Nomenclature etc. ACERACEAE. + Acer pseudoplatanus L., A. saccharum L., Acer platanoides L., A. campestre L. Trade and local names: Ahorn (DE); sycamore (GB); maple (US); érable (FR); acero (IT); falso plátano (ES). Not protected under CITES regulations.

Tree. Geographic distribution: Europe, excl. Mediterranean, Mediterranean incl. N. Africa and Middle East, temperate Asia, and North America.

General. Growth ring boundaries distinct. Heartwood basically white or grey brown to white or grey brown to yellow white or grey to red (generally white to yellowish). Sapwood colour similar to heartwood colour (occasionally dark coloured heartwood present). Density 0.5–0.6–0.7 g/cm³ (US: up to 0.56 = "soft maple", up to 0.80 = "hard maple"; A. pseudoplatanus around 0.60). Wood surface darkens considerably under exposure; special growth patterns: "fiddle back" figure in all species, "bird's eye" figure only in A. saccharum.

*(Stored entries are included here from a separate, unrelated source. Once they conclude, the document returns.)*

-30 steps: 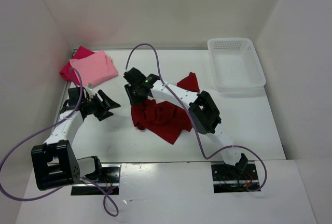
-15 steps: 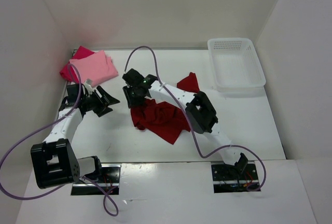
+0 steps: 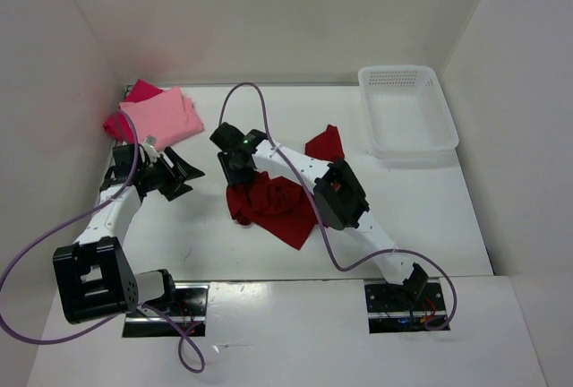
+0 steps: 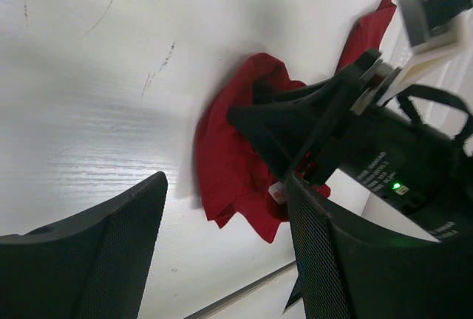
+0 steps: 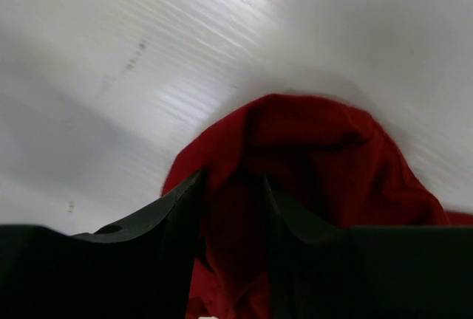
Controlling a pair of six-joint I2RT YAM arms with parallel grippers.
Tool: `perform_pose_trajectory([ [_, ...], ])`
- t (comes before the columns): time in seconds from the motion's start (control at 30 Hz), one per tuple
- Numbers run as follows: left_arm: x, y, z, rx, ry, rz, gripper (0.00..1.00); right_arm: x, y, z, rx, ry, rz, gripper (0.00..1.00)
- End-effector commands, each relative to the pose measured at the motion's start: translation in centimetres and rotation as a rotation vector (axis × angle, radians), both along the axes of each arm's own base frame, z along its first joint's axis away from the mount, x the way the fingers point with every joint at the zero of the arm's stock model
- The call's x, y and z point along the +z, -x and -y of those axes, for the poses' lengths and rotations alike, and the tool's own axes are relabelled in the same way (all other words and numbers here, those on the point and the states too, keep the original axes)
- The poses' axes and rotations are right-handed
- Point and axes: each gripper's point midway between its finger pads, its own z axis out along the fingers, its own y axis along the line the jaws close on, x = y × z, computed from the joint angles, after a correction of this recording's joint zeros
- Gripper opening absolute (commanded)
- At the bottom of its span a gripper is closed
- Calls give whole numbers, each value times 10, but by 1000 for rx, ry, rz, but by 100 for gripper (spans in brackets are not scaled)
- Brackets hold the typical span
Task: Fold and stack the t-shirts
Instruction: Flatten out the tshirt
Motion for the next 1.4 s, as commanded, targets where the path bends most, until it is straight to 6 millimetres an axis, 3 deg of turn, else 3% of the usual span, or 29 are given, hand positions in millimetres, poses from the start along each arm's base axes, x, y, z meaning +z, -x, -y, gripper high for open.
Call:
perform_pose_trajectory([
  [0.0,17,-10,-5,-9,-6,64,73,54,-4,-2,-21,-83,100,42],
  [0.27,14,-11,-5,-9,-3,56,73,30,10,-9,26,-94,13,42],
  [0.37,14,-11,-5,-9,-3,56,73,31,10,-13,41,-106,13,38],
  [0.5,13,-12,-5,-9,-3,56,73,28,15,-24,76,-123,-4,49],
  [0.73,10,-14,-7,-3,-10,54,73,21,14,-36,86,-148,-28,45],
  [0.8,7,-14,-7,-9,-13,47,73,21,14,-36,78,-151,-31,38],
  [0.9,8,-16,-8,-9,-16,56,73,10,15,-35,76,-131,-48,38],
  [0.93,8,-16,-8,-9,-16,56,73,16,14,-37,77,-137,-42,43],
  [1.1,6,-16,-8,-9,-13,47,73,-3,17,-26,62,-80,-62,46],
  [1.27,6,-16,-8,-9,-13,47,73,5,15,-27,42,-101,-49,14],
  [1.3,6,-16,-11,0,-14,47,73,17,12,-31,43,-128,-27,11],
  [1.37,9,-19,-12,1,-17,58,73,59,5,-41,41,-211,31,5],
])
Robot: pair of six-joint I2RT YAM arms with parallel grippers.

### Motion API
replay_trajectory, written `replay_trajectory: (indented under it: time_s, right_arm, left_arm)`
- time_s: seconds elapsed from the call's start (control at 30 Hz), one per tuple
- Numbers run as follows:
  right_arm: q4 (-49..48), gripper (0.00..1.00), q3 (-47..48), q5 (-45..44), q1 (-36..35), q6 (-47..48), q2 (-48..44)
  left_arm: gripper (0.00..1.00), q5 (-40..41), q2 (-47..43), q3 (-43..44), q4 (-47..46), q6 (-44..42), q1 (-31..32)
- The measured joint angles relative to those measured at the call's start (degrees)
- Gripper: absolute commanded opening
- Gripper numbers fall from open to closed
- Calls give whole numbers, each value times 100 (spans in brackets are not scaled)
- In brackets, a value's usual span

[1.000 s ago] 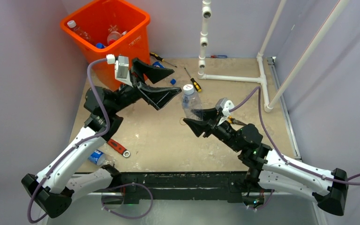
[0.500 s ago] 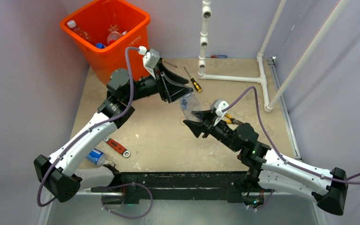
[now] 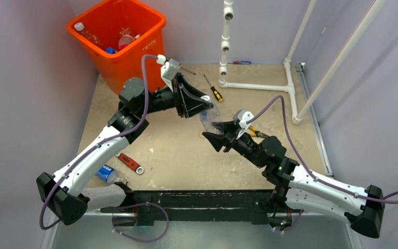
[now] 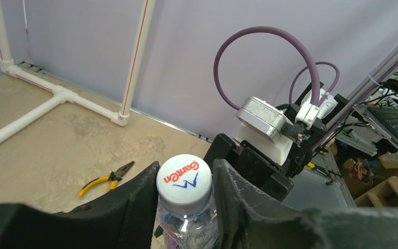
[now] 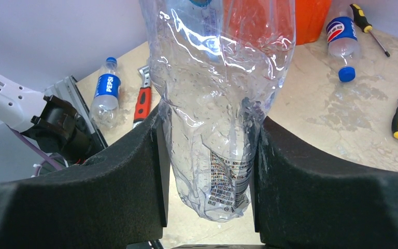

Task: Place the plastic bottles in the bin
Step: Place the plastic bottle in the trash bin.

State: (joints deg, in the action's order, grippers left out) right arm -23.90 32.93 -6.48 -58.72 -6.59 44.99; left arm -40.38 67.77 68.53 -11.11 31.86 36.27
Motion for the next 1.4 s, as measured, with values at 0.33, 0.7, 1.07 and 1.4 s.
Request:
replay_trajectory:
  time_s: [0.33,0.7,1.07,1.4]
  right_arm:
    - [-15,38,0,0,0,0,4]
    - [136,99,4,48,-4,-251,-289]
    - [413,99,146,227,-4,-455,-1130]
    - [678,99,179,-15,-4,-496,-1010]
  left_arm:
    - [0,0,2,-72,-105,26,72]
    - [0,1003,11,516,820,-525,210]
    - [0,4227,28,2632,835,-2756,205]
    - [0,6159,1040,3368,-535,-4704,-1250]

Vessels. Wood diffuse-porous. Vessels in multiples, commonly short (2–3 vessels) radial rows. Occasionally small clusters and radial groups of 4. Average tangential vessel diameter 44–65–80 µm. Average number of vessels/mm² 34–38–44. Perforation plates simple. Intervessel pits alternate, average diameter (vertical) 8–10 µm. Vessel-ray pits with reduced borders or apparently simple, rounded or angular, of uniform size or type, of the same type in adjacent elements. Helical thickenings present, in narrow and wide vessel elements, throughout the body of vessel elements. Tyloses in vessels absent. Other deposits in heartwood vessels not observed.

Tracheids and fibres. Fibres of medium wall thickness. Average fibre length 670–880–1080 µm. Fibre pits mainly restricted to radial walls, simple to minutely bordered. Fibres adjacent to vessels with thicker walls.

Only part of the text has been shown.